Beaucoup de bons arboriculteurs répartissent sur trois
années l’application de la fumure d’entretien. Voici comment ils règlent cette
répartition :
1ère année, |
à l’automne |
Fumier ou engrais organiques, |
2e année, |
à l’automne |
Superphosphate et chlorure de potassium, |
3e année, |
au printemps |
Sulfate d’ammoniaque ou nitrate de soude. |
Si les arbres sont vigoureux et peu enclins à fructifier,
les doses de sulfate d’ammoniaque ou de nitrate de soude sont considérablement
diminuées. Elles peuvent même être supprimées momentanément.

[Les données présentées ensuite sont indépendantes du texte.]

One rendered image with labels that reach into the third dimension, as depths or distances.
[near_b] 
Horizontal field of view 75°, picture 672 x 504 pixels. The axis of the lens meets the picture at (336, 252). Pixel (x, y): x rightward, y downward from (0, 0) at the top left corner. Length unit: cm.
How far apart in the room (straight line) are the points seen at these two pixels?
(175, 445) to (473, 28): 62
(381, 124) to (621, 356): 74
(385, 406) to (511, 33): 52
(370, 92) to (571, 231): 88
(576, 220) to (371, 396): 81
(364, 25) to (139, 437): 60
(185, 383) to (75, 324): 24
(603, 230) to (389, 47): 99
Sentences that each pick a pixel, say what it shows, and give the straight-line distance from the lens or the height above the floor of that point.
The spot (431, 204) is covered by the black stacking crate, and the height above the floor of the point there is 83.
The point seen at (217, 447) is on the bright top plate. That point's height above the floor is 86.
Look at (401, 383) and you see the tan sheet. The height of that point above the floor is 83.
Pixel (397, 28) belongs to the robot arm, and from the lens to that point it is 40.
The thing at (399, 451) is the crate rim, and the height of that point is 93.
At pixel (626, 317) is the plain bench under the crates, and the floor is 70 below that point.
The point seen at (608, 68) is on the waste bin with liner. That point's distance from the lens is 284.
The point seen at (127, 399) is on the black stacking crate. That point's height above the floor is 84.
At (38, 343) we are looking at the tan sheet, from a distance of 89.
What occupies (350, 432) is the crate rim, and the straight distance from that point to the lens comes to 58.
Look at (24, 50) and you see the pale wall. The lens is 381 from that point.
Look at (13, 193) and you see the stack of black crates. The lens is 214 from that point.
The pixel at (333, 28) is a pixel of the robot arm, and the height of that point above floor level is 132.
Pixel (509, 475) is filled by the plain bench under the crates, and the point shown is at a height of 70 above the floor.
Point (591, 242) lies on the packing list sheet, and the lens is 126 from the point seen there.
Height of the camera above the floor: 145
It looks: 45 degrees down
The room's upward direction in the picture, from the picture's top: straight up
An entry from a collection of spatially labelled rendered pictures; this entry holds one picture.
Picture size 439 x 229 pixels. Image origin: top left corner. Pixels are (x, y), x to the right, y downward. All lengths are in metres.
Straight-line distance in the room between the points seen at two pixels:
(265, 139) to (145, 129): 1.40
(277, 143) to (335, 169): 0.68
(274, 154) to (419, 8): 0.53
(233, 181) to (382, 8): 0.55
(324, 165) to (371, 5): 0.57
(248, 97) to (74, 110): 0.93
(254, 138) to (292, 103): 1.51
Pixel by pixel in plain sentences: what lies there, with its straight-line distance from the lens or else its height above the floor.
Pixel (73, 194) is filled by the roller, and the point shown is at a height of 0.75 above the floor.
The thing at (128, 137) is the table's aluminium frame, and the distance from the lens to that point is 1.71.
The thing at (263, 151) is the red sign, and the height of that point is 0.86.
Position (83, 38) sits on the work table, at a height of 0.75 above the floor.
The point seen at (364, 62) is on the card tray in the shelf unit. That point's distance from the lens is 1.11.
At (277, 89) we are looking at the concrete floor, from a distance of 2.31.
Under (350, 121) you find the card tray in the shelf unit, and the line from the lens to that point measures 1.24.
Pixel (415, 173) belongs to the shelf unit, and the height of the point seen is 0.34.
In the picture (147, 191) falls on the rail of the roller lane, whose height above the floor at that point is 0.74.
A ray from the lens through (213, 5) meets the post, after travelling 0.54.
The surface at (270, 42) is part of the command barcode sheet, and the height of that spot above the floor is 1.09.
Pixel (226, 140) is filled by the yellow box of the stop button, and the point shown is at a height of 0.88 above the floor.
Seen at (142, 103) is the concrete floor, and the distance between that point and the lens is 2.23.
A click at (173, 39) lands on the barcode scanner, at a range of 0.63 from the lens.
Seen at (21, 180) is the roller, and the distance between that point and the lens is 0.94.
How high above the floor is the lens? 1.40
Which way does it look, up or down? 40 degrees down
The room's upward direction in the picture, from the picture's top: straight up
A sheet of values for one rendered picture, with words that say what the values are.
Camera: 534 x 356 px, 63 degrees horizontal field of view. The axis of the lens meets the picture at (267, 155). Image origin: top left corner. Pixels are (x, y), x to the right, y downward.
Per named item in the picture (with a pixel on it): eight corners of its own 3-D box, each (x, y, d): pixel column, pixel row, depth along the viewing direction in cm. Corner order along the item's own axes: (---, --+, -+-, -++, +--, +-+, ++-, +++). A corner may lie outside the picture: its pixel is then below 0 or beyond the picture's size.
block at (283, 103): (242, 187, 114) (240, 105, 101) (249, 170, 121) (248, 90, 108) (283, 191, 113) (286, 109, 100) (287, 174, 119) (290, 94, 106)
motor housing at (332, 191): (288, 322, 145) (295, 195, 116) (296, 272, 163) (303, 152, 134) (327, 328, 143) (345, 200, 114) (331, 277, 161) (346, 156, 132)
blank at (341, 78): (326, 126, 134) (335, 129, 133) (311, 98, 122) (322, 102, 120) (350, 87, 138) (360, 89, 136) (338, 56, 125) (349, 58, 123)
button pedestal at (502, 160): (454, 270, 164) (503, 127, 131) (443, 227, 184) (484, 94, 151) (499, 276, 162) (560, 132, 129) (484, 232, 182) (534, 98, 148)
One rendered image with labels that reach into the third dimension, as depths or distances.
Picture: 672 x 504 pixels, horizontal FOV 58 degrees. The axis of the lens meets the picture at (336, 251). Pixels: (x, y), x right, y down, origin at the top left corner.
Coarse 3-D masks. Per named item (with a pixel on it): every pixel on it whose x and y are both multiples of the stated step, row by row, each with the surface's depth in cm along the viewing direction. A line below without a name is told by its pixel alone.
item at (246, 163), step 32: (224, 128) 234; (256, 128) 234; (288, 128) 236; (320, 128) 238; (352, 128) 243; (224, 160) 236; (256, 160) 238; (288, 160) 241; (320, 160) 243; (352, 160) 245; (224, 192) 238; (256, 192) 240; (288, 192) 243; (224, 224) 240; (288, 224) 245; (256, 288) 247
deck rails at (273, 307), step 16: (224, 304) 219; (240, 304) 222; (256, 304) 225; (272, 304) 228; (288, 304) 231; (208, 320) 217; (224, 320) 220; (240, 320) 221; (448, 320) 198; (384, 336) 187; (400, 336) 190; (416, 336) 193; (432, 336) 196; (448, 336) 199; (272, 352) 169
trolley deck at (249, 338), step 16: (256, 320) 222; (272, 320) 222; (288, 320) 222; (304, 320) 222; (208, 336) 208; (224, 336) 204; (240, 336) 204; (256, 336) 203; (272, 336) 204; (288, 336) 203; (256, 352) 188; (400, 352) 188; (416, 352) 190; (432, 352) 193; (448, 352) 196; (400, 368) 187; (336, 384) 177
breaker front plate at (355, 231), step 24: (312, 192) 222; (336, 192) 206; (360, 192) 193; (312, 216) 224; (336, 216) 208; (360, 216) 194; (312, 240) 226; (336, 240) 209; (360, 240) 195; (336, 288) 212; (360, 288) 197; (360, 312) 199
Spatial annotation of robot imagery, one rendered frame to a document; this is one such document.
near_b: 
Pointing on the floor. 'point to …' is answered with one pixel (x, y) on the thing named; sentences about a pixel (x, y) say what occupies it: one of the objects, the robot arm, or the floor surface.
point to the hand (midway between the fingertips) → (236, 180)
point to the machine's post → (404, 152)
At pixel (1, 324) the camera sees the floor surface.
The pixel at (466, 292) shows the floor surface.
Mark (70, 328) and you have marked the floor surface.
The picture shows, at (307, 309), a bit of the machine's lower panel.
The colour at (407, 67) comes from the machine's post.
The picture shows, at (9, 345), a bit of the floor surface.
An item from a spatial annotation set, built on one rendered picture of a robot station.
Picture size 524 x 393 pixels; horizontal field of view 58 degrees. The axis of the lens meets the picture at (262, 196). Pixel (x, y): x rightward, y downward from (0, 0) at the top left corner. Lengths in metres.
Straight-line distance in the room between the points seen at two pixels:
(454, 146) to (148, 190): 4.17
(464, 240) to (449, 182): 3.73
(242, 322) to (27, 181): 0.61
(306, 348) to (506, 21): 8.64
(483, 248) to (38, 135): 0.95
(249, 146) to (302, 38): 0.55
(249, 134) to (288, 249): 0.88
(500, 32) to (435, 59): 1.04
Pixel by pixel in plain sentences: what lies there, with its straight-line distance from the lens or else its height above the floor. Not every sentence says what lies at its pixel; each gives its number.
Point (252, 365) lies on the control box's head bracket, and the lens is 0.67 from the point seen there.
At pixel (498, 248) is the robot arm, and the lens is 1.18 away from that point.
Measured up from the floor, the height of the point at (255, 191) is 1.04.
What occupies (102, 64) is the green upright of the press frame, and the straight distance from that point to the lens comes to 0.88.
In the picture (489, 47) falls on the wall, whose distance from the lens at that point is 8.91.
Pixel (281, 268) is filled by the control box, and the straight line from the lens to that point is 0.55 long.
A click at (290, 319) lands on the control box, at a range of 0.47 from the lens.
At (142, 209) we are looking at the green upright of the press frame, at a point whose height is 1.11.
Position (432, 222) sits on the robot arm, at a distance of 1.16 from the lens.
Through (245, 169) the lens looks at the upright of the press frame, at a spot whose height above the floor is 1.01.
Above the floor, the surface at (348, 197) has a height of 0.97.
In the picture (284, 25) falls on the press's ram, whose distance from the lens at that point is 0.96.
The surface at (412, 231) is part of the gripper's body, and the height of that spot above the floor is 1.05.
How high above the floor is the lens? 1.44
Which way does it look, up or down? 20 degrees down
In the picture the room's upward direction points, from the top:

Au contraire, si les arbres manquent de vigueur et sont
couverts de boutons à fruits, il est indispensable de chercher à augmenter la
végétation et de fournir, pour cela, davantage de sulfate d’ammoniaque ou de
nitrate de soude. On obtiendra un résultat identique par des arrosages à la
vidange ou au purin, coupés de moitié eau, appliqués, dans le courant de
février, dans une sorte de bassin pratiqué au pied de l’arbre et que l’on
bouche immédiatement après.
E. DELPLACE,
Professeur d’Arboriculture.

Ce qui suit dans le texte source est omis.